For nearly two hours Wednesday evening business owners and residential ratepayers pled with PSC staff to reject the Water and Power Authority’s latest bid for an increase in the base electric rate. The evidentiary hearing at the PSC offices in Barbel Plaza in Estate Sugar was the last of three, one each on St. Croix, St. John and St. Thomas. Attorney Kye Walker, a commission hearing examiner, will make a recommendation to the full PSC.
“At the end of the day, the costs come down to us,” said Desiree Wilkes. “We are in a situation where we are being bullied … because this (WAPA) is our only electric option.”
Carmen Ortiz angrily told PSC staff that WAPA was “taking advantage” of ratepayers. “Enough is enough,” she said. “We cannot take it anymore.”
Several St. Thomas business owners testified that exorbitant monthly bills make doing business in the territory much more difficult. Worse, WAPA’s history of mismanagement has gone unchecked for years.
“They haven’t proven that they are responsible with this money, so they shouldn’t be asking for more,” said Hooman Pedram, owner of the popular Tap & Still and Chicken ‘n Bowling restaurants on St. Thomas and St. John.

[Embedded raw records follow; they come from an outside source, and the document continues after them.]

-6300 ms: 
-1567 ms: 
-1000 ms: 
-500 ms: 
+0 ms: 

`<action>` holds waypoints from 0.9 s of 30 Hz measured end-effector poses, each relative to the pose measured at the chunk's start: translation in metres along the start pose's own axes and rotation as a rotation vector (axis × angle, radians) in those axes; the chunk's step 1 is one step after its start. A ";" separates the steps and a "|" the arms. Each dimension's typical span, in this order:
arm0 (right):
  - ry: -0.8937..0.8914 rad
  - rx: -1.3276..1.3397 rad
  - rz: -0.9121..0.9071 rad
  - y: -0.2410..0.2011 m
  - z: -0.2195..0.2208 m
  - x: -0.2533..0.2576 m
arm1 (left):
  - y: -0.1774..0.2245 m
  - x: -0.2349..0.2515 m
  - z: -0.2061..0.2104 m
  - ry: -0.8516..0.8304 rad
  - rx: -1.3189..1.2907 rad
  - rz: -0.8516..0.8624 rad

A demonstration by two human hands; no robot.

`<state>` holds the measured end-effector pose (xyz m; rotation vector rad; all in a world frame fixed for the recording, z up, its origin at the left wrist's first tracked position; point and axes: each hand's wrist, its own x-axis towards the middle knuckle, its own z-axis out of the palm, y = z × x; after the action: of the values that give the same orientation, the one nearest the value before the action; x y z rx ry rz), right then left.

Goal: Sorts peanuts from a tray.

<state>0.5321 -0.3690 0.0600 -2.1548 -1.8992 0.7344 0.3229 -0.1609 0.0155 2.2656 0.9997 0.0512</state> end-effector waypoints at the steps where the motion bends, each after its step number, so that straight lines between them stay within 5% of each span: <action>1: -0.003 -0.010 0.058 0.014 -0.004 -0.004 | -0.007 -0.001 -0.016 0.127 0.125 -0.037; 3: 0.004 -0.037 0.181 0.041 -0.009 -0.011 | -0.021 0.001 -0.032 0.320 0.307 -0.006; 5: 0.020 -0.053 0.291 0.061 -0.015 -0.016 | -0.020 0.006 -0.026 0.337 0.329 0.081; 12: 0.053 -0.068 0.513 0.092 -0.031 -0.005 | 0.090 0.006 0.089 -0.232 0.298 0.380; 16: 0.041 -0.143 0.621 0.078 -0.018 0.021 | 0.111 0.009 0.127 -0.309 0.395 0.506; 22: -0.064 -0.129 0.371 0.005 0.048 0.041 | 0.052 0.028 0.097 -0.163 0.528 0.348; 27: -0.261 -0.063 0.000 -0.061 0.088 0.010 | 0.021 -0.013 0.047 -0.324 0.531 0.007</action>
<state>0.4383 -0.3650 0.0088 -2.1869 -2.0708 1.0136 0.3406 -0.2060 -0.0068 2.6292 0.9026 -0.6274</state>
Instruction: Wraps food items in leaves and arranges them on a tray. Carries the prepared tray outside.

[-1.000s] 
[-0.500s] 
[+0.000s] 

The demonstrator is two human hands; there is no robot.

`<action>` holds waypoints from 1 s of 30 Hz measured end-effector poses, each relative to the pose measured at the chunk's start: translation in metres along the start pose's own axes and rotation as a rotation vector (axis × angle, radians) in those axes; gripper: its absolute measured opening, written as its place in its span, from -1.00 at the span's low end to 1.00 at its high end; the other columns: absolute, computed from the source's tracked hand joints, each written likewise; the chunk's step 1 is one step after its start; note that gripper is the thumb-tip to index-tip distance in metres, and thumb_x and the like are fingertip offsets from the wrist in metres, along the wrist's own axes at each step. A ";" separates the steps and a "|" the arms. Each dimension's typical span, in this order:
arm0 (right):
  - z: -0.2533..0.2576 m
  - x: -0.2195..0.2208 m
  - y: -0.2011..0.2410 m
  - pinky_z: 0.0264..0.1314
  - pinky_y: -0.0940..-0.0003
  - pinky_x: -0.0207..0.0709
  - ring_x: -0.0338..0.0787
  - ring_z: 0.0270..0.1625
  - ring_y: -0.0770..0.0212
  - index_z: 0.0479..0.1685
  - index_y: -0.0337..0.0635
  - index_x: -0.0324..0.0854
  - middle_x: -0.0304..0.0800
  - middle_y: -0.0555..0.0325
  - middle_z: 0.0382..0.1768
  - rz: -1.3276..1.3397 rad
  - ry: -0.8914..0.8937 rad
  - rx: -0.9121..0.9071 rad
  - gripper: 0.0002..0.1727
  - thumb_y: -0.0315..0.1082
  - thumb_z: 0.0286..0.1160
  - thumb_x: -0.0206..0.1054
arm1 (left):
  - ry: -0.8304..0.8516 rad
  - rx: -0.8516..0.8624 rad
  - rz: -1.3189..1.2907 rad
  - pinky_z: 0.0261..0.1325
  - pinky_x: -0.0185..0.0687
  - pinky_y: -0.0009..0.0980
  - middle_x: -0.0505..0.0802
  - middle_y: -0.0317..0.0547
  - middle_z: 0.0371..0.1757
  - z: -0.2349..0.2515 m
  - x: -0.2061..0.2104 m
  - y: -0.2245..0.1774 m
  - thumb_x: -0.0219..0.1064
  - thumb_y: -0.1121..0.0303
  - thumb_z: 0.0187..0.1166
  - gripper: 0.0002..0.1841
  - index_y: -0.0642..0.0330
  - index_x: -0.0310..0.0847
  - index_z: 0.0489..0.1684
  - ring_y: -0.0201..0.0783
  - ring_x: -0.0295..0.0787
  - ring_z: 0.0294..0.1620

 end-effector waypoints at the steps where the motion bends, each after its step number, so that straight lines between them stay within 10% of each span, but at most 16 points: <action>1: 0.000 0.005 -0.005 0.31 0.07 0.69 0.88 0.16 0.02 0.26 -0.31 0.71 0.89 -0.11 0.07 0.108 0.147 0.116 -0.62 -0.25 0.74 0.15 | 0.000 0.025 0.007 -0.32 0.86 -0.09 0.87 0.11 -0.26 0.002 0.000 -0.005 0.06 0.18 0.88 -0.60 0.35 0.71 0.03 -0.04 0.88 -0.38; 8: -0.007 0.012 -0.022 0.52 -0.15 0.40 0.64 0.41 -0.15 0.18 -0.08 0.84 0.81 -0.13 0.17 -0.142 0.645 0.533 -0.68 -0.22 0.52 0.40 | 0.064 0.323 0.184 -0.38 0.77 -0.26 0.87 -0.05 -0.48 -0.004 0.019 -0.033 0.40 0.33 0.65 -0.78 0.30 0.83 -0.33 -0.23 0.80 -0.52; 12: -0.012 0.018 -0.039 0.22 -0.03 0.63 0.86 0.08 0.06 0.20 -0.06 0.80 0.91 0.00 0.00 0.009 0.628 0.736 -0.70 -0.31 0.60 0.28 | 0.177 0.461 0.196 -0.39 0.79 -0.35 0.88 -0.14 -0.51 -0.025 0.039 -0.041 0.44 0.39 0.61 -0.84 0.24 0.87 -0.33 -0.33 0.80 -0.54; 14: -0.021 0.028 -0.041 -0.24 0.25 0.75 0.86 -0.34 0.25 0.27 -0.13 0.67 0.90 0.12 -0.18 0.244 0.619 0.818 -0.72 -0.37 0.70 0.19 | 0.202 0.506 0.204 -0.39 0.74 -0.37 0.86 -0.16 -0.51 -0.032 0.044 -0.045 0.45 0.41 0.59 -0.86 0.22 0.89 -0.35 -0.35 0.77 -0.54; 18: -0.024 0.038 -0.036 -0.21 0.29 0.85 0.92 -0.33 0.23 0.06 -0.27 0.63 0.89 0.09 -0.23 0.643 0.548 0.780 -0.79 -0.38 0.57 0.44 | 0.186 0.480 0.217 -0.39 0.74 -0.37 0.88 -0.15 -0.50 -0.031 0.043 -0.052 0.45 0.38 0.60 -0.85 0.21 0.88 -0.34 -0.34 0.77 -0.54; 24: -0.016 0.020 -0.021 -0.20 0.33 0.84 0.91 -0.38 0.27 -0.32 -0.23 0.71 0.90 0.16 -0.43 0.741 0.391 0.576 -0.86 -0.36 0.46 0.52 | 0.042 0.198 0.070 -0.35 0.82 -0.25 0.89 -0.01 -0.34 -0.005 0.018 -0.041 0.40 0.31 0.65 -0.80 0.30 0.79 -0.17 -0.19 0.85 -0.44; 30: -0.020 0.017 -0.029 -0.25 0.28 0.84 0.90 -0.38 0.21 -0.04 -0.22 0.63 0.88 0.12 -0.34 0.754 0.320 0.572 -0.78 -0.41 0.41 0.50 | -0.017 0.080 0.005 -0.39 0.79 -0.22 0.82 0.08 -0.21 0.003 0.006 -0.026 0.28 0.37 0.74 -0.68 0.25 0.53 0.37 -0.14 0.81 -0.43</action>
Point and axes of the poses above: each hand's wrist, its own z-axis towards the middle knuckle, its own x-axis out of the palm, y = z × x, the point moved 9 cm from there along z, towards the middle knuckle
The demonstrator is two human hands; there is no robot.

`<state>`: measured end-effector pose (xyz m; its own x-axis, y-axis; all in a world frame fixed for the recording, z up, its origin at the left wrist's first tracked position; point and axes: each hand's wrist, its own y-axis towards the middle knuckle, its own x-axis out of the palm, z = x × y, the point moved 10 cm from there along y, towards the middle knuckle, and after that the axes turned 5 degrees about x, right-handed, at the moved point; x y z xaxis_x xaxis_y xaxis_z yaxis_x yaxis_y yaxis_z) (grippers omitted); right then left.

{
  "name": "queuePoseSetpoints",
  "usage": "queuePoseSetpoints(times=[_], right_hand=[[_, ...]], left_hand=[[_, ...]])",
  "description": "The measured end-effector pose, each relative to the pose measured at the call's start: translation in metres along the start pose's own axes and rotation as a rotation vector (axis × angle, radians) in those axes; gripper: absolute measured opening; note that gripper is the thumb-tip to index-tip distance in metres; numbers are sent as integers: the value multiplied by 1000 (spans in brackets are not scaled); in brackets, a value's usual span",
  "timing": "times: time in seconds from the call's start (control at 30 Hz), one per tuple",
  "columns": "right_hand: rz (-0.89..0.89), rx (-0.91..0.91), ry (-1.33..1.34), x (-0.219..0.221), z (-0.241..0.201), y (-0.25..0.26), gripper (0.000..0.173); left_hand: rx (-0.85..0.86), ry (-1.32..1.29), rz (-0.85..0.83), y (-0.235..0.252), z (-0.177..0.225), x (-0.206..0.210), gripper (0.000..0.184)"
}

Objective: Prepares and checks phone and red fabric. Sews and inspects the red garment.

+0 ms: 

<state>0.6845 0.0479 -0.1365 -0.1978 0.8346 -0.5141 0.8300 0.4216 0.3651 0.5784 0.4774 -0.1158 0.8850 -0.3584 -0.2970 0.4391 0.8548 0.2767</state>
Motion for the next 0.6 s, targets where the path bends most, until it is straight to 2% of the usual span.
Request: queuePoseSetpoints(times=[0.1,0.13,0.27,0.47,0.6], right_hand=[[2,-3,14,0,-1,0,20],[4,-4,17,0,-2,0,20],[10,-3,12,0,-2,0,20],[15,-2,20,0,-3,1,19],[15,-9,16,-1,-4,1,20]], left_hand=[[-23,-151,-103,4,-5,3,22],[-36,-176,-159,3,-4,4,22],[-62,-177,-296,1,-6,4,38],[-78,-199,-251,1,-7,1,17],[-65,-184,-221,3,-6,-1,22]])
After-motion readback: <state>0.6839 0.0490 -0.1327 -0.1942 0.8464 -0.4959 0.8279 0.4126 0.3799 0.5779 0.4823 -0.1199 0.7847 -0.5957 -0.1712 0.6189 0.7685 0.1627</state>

“The cry of the people was made loud and clear tonight,” said Clarence Payne, a former Senator and co-founder of the Alliance for Consumers Justice.
The evidentiary hearings come in advance of a November deadline the PSC has set for itself to take action on WAPA’s base rate increase request. The authority is seeking an increase that it says will serve as a basis for restructuring the debt from propane supplier Vitol, which the authority owes tens of millions of dollars.